- Exercise aim
In the entries that follow, find the line containing "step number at" and the line containing "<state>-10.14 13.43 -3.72", then retype exactly the lines from the first through the second, pictures excluded.

++++++

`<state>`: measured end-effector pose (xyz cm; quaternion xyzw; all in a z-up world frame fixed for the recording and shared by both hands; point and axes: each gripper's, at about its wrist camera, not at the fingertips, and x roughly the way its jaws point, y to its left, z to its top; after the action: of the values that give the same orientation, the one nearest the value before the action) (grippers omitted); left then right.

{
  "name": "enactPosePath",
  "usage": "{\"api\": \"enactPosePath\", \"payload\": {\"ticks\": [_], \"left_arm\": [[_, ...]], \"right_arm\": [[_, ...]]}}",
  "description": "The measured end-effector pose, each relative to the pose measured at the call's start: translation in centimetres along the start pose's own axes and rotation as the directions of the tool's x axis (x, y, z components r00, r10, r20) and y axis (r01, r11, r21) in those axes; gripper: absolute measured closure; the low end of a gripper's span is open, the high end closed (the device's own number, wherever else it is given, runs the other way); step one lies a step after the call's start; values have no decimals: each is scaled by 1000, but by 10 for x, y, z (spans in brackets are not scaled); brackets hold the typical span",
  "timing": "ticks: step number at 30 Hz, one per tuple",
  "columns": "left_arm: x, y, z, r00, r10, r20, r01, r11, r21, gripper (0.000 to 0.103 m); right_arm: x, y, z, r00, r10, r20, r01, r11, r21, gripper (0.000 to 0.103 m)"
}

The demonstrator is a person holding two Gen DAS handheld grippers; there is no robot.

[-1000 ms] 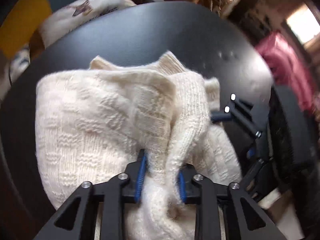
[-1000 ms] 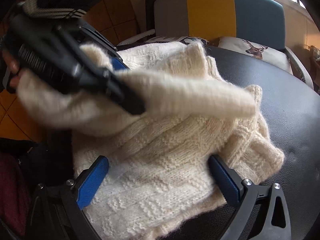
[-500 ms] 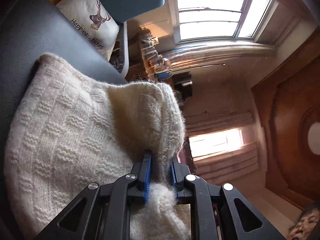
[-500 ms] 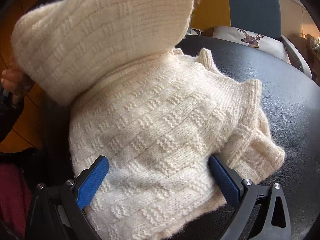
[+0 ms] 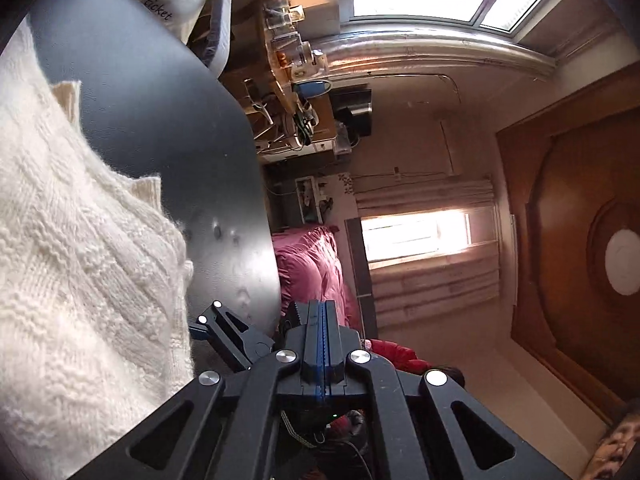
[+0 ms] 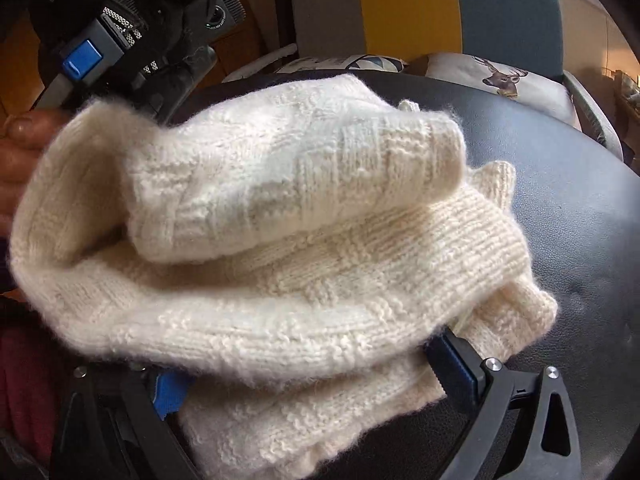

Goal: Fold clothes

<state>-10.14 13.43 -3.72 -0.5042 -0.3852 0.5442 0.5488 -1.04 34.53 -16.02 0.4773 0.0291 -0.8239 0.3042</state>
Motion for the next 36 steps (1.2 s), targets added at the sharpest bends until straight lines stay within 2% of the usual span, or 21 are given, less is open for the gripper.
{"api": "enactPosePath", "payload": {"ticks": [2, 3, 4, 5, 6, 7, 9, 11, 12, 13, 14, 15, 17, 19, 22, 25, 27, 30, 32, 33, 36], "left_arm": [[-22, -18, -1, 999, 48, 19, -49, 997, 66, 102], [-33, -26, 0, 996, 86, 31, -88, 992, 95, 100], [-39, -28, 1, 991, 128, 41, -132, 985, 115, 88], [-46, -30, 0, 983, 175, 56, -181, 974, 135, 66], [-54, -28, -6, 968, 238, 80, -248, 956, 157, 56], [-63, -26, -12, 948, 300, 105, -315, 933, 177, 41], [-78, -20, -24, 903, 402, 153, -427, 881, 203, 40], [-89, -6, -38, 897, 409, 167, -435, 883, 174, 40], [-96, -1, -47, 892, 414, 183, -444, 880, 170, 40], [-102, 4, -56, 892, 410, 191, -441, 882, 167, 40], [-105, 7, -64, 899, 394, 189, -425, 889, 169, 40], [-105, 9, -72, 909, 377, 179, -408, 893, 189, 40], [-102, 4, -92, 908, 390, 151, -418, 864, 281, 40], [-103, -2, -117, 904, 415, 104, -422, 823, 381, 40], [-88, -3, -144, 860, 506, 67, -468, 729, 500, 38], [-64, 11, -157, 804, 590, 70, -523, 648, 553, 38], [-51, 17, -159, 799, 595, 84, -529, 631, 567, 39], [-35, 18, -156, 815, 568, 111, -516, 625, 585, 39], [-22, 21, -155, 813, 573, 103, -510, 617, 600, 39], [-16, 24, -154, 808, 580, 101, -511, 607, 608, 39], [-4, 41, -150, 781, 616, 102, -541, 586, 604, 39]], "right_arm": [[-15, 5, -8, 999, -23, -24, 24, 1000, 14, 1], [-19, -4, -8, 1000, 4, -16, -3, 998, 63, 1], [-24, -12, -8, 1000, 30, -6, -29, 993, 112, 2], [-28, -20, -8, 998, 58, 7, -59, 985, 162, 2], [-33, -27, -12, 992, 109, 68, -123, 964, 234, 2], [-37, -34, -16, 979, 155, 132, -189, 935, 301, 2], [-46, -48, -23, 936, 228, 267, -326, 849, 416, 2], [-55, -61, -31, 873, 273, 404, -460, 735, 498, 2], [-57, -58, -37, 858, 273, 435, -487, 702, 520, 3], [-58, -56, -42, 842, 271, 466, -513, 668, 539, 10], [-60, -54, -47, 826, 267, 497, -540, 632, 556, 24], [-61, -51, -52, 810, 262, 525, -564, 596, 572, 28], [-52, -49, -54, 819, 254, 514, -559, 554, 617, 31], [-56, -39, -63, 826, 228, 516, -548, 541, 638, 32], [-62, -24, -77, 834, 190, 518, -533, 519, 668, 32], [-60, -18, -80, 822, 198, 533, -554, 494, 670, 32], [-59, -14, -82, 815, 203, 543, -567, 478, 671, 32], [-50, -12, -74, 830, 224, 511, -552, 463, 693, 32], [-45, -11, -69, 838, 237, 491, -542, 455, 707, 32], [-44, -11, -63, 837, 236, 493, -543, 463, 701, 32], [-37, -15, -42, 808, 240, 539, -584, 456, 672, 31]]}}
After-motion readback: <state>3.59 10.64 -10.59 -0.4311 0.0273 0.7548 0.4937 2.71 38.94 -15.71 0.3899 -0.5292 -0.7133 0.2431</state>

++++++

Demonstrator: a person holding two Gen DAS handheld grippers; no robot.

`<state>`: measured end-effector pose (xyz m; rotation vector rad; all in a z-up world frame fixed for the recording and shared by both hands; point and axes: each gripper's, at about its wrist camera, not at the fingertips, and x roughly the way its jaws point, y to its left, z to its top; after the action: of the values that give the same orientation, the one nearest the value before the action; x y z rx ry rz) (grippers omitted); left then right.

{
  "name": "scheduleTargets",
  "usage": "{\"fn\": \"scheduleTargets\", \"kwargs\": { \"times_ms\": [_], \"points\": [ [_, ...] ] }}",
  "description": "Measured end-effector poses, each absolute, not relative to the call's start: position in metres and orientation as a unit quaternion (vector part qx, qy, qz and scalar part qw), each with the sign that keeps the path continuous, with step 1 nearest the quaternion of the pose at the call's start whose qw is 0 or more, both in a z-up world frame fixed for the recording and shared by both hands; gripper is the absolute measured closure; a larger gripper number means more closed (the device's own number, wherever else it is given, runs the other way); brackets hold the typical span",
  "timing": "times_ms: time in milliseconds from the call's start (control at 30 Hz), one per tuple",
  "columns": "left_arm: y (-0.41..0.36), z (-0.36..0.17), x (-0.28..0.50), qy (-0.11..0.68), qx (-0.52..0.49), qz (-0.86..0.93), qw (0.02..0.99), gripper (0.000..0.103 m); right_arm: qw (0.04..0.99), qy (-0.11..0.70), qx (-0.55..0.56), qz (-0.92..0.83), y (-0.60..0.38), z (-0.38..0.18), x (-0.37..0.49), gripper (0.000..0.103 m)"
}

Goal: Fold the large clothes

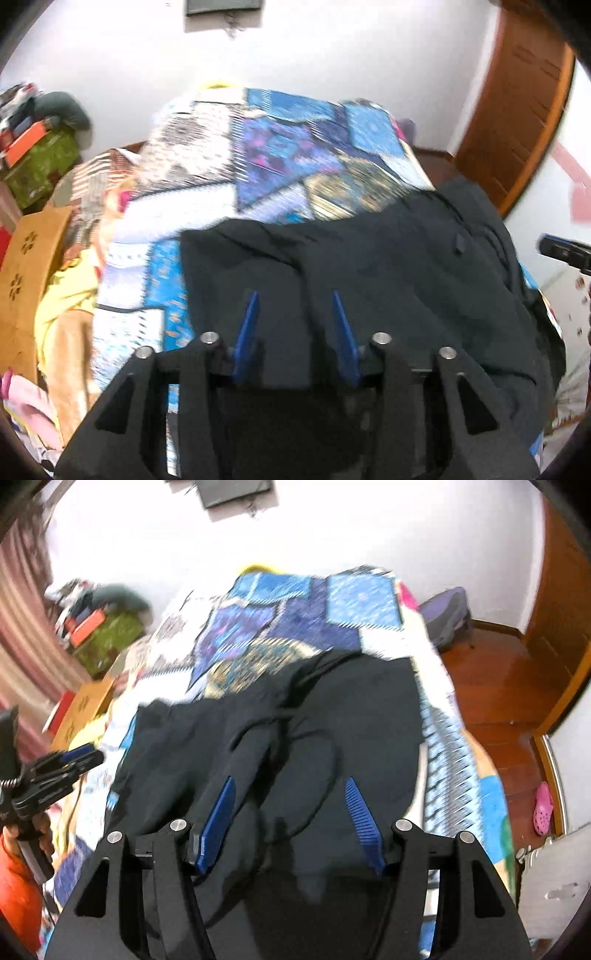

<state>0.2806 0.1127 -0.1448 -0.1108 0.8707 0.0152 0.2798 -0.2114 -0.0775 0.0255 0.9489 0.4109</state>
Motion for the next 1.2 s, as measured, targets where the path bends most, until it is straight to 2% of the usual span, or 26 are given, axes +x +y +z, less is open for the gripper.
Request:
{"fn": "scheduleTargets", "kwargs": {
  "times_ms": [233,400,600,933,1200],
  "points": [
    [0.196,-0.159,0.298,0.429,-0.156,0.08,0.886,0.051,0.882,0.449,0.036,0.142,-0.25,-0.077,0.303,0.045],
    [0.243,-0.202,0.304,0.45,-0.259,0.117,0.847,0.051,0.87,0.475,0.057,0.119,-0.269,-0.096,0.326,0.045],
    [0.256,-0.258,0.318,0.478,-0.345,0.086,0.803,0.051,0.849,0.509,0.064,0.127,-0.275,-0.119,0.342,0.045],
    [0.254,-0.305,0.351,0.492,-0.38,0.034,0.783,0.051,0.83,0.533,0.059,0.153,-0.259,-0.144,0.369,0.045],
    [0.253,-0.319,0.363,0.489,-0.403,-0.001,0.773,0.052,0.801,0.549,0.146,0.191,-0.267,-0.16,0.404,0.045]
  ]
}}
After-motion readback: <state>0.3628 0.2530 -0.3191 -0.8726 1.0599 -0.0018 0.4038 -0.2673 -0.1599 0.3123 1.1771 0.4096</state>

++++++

- Response
  "timing": "ticks: step number at 30 Hz, one per tuple",
  "columns": "left_arm: x, y, z, r00, r10, r20, r01, r11, r21, gripper (0.000 to 0.103 m); right_arm: x, y, z, r00, r10, r20, r01, r11, r21, gripper (0.000 to 0.103 m)"
}

The demonstrator is a person holding two Gen DAS handheld grippers; there is no robot.

[-1000 ms] 
[-1000 ms] 
[-500 ms] 
[-500 ms] 
[+0 ms] 
[+0 ms] 

Goal: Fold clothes

<state>-10.14 13.43 -3.72 -0.5042 -0.3852 0.5442 0.5488 -1.04 34.53 -16.02 0.4773 0.0291 -0.8239 0.3042</state>

No additional output will be generated.